For more information on Cygnum, please visit: https://www.caci.co.uk/software/cygnum/

NHS data effectiveness planning in the real world

NHS data effectiveness planning in the real world

Let’s talk about what really happens when an NHS Trust initiates a data transformation project, including key factors that determine success

How can NHS Trusts and ICS access the much-discussed potential of their data within the real-world environment of a complex, large-scale, over-stretched, pressurised, life-saving organisation?

Enthusiasm about the power of data is widespread and many leaders and managers have glimpsed a vision of how their organisation and function could transform its planning and service delivery with leading-edge insight. They know the possibility is real, because in their Trust, there are certain highly evolved functions, datasets and systems that form an aspirational benchmark. But in reality, rolling out this best practice consistently, to create an ultimately system-wide transformation, is daunting.

We don’t have easy answers or a silver bullet approach. Every NHS organisation is sophisticated and complicated – optimising data effectiveness demands rigorous focus and a commitment of resources. But we do have best practice examples of successful readiness projects we’ve worked on with NHS Trusts, helping them take the most efficient and cost-effective route to data transformation.

We reached a point where we knew we had to make changes in our technology for future scaling. We had to look not only at the commercials with our existing technology, but at our all-encompassing technology. (NHS Trust Informatics Leader)

One NHS Trust recently asked CACI to help them develop a comprehensive readiness package for a major data migration. The Trust’s situation was typical, with constantly evolving technology and a wide range of users with different levels of capability and understanding. There were acknowledged weaknesses in understanding fast-changing tools and technologies – the Informatics team had identified the value of engaging a trusted partner to help bridge any knowledge gaps.

Adopting a user-centred approach was key. The Informatics lead was determined to do the right thing for the organisation and knew the value of a focused piece of user engagement that would allow everyone to be heard and have confidence that their concerns were understood and included in the output.

Trust and openness are key to an effective readiness project. Whether you conduct it internally or using an expert third party partner, it’s important that everyone feels comfortable discussing how existing products and services are working in practice. External specialists can bring objectivity to the process, defusing possible defensiveness or concerns about confidentiality by using and explaining a transparent and proven methodology designed to achieve the end goal of better data insight for everyone.
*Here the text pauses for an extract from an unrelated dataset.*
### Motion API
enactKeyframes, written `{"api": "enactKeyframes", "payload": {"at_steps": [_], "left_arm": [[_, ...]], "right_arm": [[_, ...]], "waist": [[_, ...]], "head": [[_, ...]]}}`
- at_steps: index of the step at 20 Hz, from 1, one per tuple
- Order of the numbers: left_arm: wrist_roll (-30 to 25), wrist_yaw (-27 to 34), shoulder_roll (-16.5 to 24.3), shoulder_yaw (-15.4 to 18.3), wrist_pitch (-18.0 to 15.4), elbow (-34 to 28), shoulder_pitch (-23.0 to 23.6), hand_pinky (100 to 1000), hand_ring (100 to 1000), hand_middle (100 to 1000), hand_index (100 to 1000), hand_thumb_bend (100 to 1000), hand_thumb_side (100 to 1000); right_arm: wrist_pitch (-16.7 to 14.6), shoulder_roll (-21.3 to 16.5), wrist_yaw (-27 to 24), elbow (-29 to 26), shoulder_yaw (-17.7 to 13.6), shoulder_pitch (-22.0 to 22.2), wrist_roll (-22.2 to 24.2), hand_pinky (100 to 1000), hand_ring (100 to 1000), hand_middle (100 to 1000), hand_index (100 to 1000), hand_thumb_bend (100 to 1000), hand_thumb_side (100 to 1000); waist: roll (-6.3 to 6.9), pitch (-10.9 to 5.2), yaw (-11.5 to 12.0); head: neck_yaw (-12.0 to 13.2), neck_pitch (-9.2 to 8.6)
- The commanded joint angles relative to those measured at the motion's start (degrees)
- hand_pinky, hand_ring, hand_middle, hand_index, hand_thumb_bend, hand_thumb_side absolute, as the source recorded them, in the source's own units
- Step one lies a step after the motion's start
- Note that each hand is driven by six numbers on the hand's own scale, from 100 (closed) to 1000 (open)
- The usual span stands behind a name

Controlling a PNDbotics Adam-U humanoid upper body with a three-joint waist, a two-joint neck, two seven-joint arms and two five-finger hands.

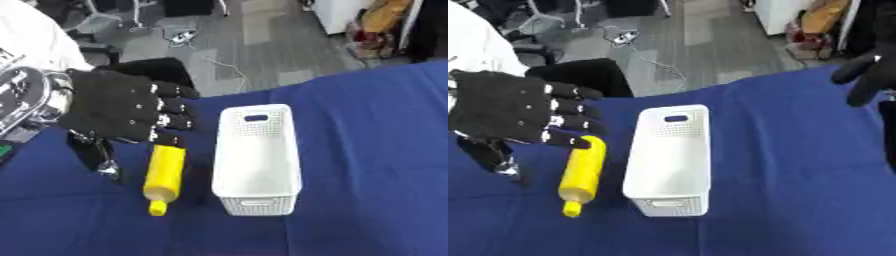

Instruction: Pick up objects on the table and place them in the box.

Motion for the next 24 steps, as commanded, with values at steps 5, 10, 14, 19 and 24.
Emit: {"api": "enactKeyframes", "payload": {"at_steps": [5,10,14,19,24], "left_arm": [[-4.4,-2.8,2.5,1.2,-3.3,2.0,1.6,1000,855,901,821,1000,464],[-4.1,-4.9,2.4,1.3,-3.3,3.6,2.7,1000,856,903,823,1000,467],[-3.5,-6.5,2.2,1.4,-3.3,4.9,3.7,1000,855,902,823,1000,471],[-2.4,-8.1,2.0,1.3,-3.3,6.2,4.6,1000,854,901,823,1000,472],[-1.3,-9.4,1.9,1.1,-3.3,7.0,5.2,996,852,900,824,1000,474]], "right_arm": [[0.5,-0.4,0.5,-0.9,0.1,-0.9,0.2,622,492,551,626,189,1000],[0.6,-0.3,0.4,-0.9,0.1,-0.9,0.3,621,491,551,626,189,1000],[0.5,-0.1,0.4,-0.9,0.1,-1.0,0.3,621,491,551,625,188,1000],[0.5,-0.1,0.3,-0.9,0.1,-1.2,0.4,621,491,551,625,189,1000],[0.4,0.0,0.3,-0.9,0.1,-1.4,0.4,621,491,551,625,189,1000]], "waist": [[-0.13,-1.06,0.3],[-0.09,-1.16,0.3],[-0.2,-1.04,0.4],[-0.35,-0.82,0.3],[-0.49,-0.62,0.2]], "head": [[-0.1,-1.16],[0.1,-1.08],[-0.1,-1.83],[-0.2,-2.39],[-0.2,-3.17]]}}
It’s one thing to catalogue data queries and requirements as users express them, but to deliver an effective new solution, Trusts must understand the underlying rationale and how data is supporting critical processes and decisions. Our experts were able to explore and question effectively, so different users’ experiences were fully understood in an organisational context.

A third party like CACI has unique capability to discern what the underlying requirements might be for a successful transition and elevation in technology. Our relationship feels grounded in practicality and addressing real problems. (NHS Trust Informatics Leader)

For this project, CACI’s Healthcare Insight consultants first analysed the Trust’s existing reporting outputs and infrastructure, to gain a comprehensive view of its architecture. They engaged with internal and external data analytics stakeholders to understand their needs and preferences and to assess the board’s strategic data and reporting priorities.

The output was a detailed report of all quantitative and qualitative findings. From this, the Trust gained new understanding of their existing functions and capabilities and the changes required to succeed in the future.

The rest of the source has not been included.